PlanetMath (more info)
 Math for the people, by the people. Sponsor PlanetMath
Encyclopedia | Requests | Forums | Docs | Wiki | Random | RSS  
Login
create new user
name:
pass:
forget your password?
Main Menu
Owner confidence rating: Very high Entry average rating: No information on entry rating
[parent] LR(k) (Definition)

Given a word $u$ and a context-free grammar $G$ , how do we determine if $u\in L(G)$ ?

One way is to look for any subword $v$ of $u$ such that there is a production $A\to v$ . If this is successful, we may replace $v$ with $A$ in $u$ to obtain a word $w$ , so that $w \Rightarrow u$ . We may then repeat the process on $w$ to obtain another word $x$ such that $x\Rightarrow w$ (if successful). In the end, if everything works successfully, we arrive at the starting non-terminal symbol $\sigma$ , and get a derivation $\sigma\Rightarrow^* u$ as a result, so that $u\in L(G)$ . This procedure is known as the bottom-up parsing of the word $u$ .

In general, unless one is very lucky, successfully finding a derivation $\sigma\Rightarrow^* u$ requires many trials and errors, since at each stage, for a given word $u$ , there may be several words $w$ such that $w\Rightarrow u$ .
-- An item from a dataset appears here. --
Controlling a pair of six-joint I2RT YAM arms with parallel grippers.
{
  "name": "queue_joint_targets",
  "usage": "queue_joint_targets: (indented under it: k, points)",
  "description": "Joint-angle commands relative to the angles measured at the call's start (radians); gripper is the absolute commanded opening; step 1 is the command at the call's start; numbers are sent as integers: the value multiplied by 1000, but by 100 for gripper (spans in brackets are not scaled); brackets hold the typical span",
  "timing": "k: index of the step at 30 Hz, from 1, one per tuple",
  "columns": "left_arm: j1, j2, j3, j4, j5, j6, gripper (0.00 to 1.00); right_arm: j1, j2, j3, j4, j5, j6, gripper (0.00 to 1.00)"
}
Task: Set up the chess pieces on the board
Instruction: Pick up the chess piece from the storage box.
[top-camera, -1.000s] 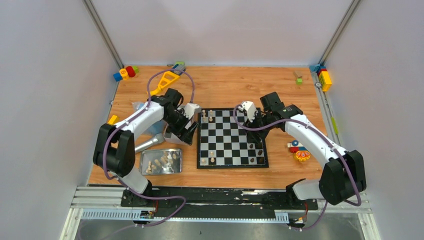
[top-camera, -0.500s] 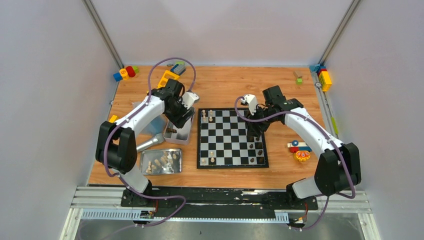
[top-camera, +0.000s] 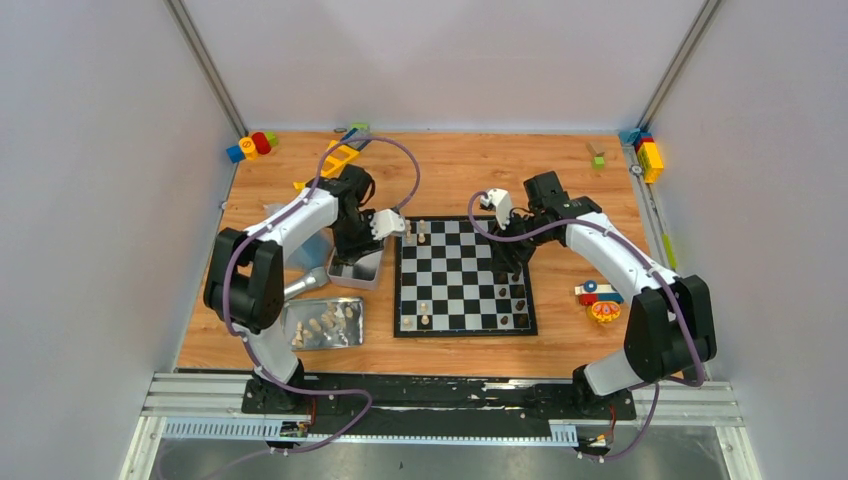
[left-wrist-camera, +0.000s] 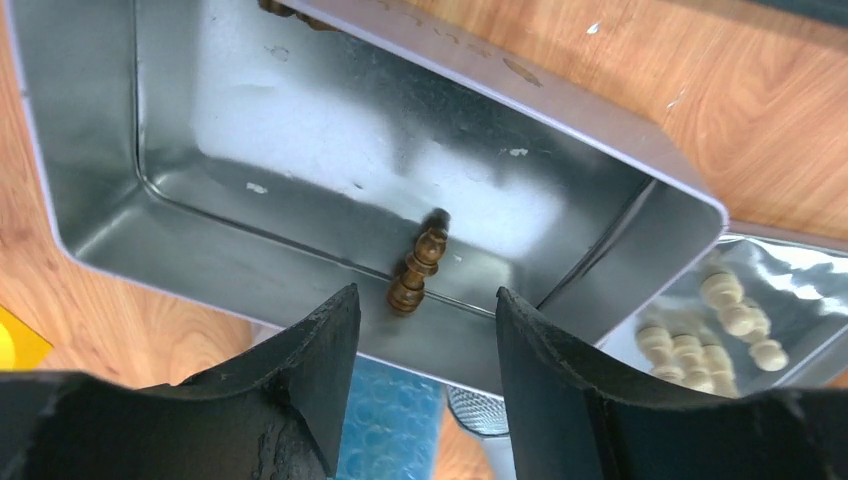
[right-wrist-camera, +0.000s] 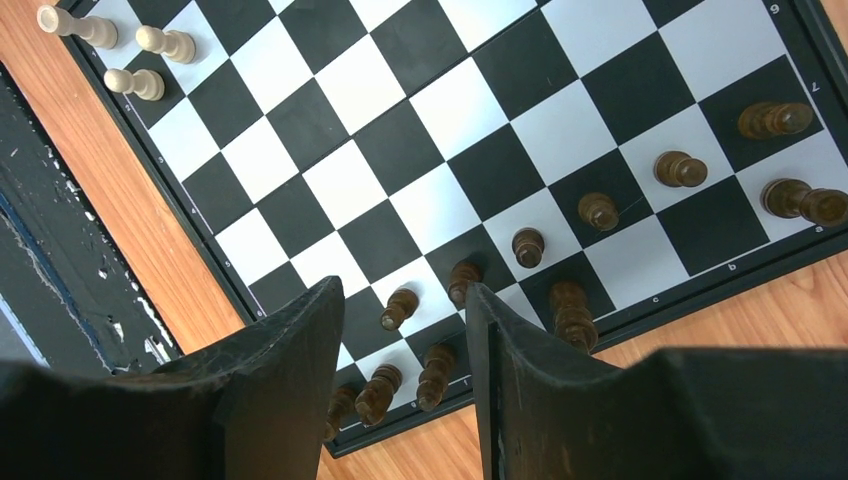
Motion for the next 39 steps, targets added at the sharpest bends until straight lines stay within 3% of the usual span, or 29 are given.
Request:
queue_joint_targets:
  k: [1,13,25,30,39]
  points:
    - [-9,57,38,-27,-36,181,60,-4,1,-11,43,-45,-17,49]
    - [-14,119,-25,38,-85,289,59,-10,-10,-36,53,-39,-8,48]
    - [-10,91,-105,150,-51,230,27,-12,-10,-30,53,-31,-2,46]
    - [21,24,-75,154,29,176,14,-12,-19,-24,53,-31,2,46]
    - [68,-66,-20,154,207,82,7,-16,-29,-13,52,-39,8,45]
Nevertheless, there is a particular family of context-free grammars, called the $LR(k)$ grammars, which make the bottom-up parsing described above straightforward in the sense that, given a word $u$ , once a word $w$ is found such that $w\Rightarrow_R u$ , any other word $w'$ such that $w'\Rightarrow_R u$ forces $w'=w$ . Here, $\Rightarrow_R$ is known as the rightmost derivation (meaning that $u$ is obtained from $w$ by replacing the rightmost non-terminal in $w$ ). The $L$ in $LR(k)$ means scanning the symbols of $u$ from left to right, $R$ stands for finding a rightmost derivation for $u$ , and $k$ means having the allowance to look at up to $k$ symbols ahead while scanning.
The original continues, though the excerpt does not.